Buying a home contingent


I’m noticing more contingent offers lately.  This is when someone makes an offer to purchase their next home and the offer is contingent on the successful closing of their current residence.   Contingent transactions may occur for several reasons:

  • The net proceeds (equity) of the former house may be needed for the down payment on the new home.
  • The buyer may not qualify (or want) to risk having two mortgage payments while waiting for the former house to sell and close.
  • The equity in the former house may not be enough to facilitate a bridge loan.

In fact, I just had an excellent question from one of my clients that is worthy of sharing with you:

“Since our purchase is contingent on sale of existing property, when does the loan actually close and what are our liabilities in the event our home fails to sell?  The only other time I bought a house there wasn’t the issue of selling one so it never came up for me.”

With this scenario, without a bridge loan to tap into the equity of the former home, the loan on the new home will not be able to close until the old home is closed.

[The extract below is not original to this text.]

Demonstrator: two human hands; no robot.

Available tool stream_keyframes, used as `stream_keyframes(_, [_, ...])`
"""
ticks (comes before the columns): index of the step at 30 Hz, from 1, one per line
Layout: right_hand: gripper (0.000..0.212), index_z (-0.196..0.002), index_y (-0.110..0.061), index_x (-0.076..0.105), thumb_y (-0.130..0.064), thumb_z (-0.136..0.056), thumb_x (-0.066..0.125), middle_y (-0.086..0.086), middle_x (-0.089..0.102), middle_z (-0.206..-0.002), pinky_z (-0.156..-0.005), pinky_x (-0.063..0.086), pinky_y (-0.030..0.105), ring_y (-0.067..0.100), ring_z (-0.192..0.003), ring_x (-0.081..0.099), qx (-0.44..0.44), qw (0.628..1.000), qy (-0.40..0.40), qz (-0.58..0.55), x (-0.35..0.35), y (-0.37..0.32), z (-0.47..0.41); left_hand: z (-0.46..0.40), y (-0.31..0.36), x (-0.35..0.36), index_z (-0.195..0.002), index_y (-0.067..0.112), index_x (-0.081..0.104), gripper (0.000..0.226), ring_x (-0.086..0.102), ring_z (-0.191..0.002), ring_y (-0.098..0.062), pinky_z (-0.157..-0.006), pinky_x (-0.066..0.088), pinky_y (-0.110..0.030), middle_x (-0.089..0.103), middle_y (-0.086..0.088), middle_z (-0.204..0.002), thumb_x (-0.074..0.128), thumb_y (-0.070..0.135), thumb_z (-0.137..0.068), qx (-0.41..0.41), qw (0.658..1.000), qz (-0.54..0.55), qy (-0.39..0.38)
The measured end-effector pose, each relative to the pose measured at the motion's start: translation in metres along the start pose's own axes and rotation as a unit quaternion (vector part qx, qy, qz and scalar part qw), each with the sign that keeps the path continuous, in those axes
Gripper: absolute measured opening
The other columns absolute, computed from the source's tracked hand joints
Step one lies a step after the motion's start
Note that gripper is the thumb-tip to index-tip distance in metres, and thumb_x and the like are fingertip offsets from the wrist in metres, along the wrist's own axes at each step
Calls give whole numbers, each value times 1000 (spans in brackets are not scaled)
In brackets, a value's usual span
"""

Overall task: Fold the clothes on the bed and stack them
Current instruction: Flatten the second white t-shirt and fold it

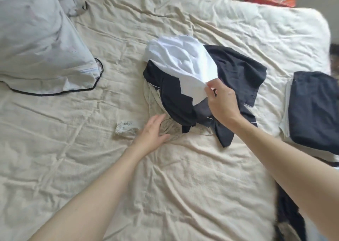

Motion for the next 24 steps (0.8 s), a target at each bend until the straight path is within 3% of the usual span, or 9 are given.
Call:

This is because the proceeds of the old home are needed for the down payment on the new home.   This typically takes place the same day, however, I recommend having the closing take place the day after the day after the old home closes, if possible, to allow for transfer of funds.   This is referred to as a simultaneous closing.   

A bridge loan allows you to close on your new home quicker, without waiting for the old property to sell and close.   Knowing your closing date, also enables you to secure your interest rate by being able to lock your loan.   A home equity loan on the current residence is also a possibility.   However, the advantage with the bridge loan is that there are no monthly payments due (interest is deferred until the home is sold).

Check with your Real Estate Agent to see what your liabilities may be if your home does not sell.   There should be an addendum to the purchase and sale agreement addressing what happens if your home does not sell.    The purchase and sale agreement may also address when the closing date will be on your new home (for example, “x” days after the closing of your old home) and what happens if someone else makes an offer on the home you’re buying “non-contingent” (without having to sell their home to close on the new home)…also referred to as being “bumped”.

People buy homes contingent all the time.   It’s important to have an understanding of the process, what your options are and to have a game plan in the event of a “bump” so you can be ready with your ducks in a row!

UPDATE 2012: We currently do not have bridge loans available as of 4/20/2012.  

If you would like me to review your current scenario to help you be preapproved for your home purchase anywhere in Washington state, please contact me.


  1. I’ve not had a lender recommend a bridge loan for a subject to or contingent to deal. And, I didn’t realize the bridge loan would not have payments until the sale of the home?

    Thanks for the education, it gives me more options.

  2. After a certain time period (6 to 9 months, for example) the note may be called due. Typically, the home is sold by then and worse case, the note would probably be renegotiated.